→ WORK ORDER: What you return must be an exact copy of the lines in the listing below between the line holding "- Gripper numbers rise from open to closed" and the line holding "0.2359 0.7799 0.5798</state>", inclusive, and nothing more.

** Opening EXTRACTED INFORMATION block **

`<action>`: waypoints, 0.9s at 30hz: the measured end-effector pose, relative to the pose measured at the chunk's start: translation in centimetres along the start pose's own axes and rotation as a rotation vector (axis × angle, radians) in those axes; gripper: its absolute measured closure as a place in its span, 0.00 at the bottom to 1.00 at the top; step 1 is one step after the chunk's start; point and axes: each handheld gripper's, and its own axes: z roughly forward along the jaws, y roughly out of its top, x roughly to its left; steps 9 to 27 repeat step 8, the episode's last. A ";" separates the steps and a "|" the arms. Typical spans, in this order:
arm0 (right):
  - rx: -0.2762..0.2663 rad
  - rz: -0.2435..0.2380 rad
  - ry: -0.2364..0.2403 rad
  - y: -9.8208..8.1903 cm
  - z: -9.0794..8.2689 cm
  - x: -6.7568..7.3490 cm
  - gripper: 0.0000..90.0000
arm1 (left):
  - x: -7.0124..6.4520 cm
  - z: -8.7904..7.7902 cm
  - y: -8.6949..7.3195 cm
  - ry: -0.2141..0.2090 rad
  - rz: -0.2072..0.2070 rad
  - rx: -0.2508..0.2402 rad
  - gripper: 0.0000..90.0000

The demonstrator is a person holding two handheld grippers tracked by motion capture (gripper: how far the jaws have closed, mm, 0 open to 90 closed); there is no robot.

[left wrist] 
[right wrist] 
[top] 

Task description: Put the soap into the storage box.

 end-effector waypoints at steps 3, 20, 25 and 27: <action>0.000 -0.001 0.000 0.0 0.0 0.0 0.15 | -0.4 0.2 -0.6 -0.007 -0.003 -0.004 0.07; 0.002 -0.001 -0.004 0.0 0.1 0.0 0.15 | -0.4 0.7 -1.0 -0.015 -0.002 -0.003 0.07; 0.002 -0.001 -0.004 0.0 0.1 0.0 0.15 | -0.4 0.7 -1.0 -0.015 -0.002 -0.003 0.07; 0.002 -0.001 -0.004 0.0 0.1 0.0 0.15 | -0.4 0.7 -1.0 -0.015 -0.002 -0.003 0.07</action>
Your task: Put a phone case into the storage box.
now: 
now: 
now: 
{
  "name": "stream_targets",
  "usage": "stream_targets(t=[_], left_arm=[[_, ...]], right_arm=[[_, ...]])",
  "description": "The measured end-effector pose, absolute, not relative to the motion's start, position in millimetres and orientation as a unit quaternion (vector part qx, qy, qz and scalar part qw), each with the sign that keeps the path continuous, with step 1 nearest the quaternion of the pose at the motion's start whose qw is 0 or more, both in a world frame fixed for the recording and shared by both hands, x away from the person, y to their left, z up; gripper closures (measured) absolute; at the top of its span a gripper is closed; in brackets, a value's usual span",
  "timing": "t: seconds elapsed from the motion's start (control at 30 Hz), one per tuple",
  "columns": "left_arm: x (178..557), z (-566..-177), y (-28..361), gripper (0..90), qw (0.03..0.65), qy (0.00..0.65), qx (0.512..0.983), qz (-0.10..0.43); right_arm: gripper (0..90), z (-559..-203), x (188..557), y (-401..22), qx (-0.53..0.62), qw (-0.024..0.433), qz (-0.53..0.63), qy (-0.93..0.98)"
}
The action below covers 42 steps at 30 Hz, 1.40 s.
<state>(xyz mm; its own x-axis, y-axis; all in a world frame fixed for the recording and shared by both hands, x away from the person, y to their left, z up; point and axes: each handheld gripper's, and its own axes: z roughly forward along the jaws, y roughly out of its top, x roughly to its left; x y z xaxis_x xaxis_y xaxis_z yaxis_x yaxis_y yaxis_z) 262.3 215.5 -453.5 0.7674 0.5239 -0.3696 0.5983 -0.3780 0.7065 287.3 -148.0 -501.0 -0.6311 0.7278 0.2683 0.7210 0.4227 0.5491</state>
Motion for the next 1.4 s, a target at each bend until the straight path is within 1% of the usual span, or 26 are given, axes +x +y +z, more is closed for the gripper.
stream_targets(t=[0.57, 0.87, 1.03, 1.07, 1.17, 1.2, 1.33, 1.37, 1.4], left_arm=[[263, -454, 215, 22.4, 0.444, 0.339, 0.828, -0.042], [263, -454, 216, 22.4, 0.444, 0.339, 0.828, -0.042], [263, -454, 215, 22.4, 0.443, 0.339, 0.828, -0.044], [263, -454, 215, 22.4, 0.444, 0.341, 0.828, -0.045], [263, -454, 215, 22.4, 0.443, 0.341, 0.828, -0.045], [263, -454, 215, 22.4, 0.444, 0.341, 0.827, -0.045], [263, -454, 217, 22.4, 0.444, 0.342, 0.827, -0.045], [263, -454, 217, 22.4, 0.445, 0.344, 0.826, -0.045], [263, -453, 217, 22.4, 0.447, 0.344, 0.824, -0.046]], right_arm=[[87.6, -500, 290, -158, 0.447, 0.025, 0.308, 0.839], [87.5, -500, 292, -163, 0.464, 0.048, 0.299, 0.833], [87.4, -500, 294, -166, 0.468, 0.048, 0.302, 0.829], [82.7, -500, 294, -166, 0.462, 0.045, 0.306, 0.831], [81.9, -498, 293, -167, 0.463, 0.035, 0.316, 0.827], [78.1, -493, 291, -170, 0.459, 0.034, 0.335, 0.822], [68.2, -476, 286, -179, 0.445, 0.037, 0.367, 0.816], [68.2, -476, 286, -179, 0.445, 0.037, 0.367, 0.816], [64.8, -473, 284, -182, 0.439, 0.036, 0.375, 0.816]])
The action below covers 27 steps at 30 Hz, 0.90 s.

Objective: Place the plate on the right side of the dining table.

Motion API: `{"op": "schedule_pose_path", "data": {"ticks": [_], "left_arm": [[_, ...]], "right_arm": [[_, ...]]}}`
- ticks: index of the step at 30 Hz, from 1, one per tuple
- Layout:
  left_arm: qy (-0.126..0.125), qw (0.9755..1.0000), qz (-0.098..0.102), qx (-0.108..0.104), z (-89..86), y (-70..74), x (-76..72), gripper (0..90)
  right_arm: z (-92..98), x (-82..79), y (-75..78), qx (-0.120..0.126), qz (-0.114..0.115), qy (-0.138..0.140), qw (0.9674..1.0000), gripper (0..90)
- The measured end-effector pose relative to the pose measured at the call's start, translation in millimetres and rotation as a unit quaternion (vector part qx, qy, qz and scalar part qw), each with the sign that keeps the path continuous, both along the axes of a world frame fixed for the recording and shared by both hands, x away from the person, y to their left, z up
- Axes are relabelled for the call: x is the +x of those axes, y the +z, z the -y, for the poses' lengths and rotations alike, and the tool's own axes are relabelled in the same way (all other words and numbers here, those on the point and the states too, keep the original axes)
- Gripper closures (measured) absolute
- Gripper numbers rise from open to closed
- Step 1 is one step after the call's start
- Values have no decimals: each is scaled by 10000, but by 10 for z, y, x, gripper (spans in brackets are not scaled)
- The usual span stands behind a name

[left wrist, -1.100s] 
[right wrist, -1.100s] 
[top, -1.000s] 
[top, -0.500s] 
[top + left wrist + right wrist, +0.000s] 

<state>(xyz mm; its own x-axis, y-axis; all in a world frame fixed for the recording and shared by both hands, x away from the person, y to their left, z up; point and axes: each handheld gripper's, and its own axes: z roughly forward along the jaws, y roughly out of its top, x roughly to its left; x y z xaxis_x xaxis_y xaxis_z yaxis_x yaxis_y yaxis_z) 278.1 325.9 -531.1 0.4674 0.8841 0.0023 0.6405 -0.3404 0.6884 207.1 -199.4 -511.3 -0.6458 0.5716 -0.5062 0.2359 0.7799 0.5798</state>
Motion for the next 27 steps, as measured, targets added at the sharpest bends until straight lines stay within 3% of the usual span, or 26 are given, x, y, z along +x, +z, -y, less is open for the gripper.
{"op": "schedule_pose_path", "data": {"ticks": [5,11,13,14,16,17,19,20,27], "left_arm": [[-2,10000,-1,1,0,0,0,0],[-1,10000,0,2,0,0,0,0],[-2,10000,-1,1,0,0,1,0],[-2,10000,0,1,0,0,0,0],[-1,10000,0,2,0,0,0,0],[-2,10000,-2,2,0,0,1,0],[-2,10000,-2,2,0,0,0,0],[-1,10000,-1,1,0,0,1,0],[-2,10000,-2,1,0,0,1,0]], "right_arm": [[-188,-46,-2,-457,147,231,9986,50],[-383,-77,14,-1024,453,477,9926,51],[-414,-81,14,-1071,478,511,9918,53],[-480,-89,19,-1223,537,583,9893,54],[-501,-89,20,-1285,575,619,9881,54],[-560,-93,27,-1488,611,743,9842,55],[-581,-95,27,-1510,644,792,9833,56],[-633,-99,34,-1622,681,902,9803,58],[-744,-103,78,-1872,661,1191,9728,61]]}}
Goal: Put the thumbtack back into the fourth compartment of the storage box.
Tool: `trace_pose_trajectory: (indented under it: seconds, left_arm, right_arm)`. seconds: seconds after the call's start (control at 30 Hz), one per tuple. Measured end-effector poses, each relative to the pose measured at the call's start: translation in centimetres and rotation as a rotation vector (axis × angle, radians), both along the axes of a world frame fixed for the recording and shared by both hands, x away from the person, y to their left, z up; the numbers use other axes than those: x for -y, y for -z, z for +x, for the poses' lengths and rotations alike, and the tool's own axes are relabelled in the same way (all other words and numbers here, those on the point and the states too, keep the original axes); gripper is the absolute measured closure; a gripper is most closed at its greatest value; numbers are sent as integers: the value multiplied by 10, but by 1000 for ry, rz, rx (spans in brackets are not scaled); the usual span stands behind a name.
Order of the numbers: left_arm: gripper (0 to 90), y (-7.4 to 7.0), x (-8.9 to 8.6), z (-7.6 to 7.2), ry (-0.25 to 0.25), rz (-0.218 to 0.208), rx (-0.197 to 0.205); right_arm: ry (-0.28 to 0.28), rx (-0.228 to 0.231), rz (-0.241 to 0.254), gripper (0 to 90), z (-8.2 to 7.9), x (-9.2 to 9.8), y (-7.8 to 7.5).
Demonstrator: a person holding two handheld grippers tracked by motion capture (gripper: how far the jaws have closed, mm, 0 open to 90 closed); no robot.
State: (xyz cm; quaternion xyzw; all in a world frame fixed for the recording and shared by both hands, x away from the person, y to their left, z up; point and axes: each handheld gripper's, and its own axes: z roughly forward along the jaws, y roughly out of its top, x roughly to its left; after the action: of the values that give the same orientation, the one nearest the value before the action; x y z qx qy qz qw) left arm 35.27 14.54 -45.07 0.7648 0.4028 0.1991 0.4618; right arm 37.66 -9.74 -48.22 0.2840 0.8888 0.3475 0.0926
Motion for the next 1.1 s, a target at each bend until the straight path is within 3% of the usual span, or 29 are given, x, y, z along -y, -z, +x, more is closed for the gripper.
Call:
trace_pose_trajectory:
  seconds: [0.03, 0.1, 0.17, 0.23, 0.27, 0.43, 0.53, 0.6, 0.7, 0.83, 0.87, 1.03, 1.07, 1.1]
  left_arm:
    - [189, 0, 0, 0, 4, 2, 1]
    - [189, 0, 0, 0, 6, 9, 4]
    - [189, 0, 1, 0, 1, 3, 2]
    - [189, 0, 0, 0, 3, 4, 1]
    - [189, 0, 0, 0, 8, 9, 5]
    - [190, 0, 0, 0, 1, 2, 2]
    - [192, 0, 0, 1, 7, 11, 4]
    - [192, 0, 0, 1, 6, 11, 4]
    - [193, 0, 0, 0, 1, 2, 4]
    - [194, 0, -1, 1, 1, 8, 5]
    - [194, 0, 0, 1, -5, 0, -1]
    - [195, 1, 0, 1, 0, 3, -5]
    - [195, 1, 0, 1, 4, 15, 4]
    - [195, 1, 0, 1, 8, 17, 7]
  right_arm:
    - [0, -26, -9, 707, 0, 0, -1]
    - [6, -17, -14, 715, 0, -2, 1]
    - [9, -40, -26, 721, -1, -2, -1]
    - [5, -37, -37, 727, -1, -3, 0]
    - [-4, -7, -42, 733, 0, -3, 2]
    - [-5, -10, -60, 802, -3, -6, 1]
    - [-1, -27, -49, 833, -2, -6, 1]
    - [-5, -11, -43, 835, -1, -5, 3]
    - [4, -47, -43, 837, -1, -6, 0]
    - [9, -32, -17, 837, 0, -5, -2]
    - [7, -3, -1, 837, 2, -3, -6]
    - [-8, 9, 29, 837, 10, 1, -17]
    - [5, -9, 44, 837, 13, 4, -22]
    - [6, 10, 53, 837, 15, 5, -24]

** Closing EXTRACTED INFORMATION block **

→ REPLY:
- Gripper numbers rise from open to closed
- Step 1 is one step after the call's start
- Values have no decimals: each is scaled by 10000, but by 10 for z, y, x, gripper (spans in brackets are not scaled)
- The usual span stands behind a name

[left wrist, -1.100s] 
[right wrist, -1.100s] 
[top, -1.000s] 
[top, -0.500s] 
[top + left wrist + right wrist, +0.000s] 

<state>(xyz mm; its own x-axis, y-axis; all in a world frame fixed for the recording and shared by both hands, x away from the person, y to their left, z up; point and axes: each handheld gripper's, and its own axes: z roughly forward along the jaws, y roughly out of its top, x roughly to its left; x y z xaxis_x xaxis_y xaxis_z yaxis_x yaxis_y yaxis_z) 278.1 325.9 -531.1 0.4674 0.8841 0.0023 0.6405 -0.3404 0.6884 207.1 -199.4 -511.3 -0.6458 0.5716 -0.5062 0.2359 0.7799 0.5798</state>

This is the complete answer.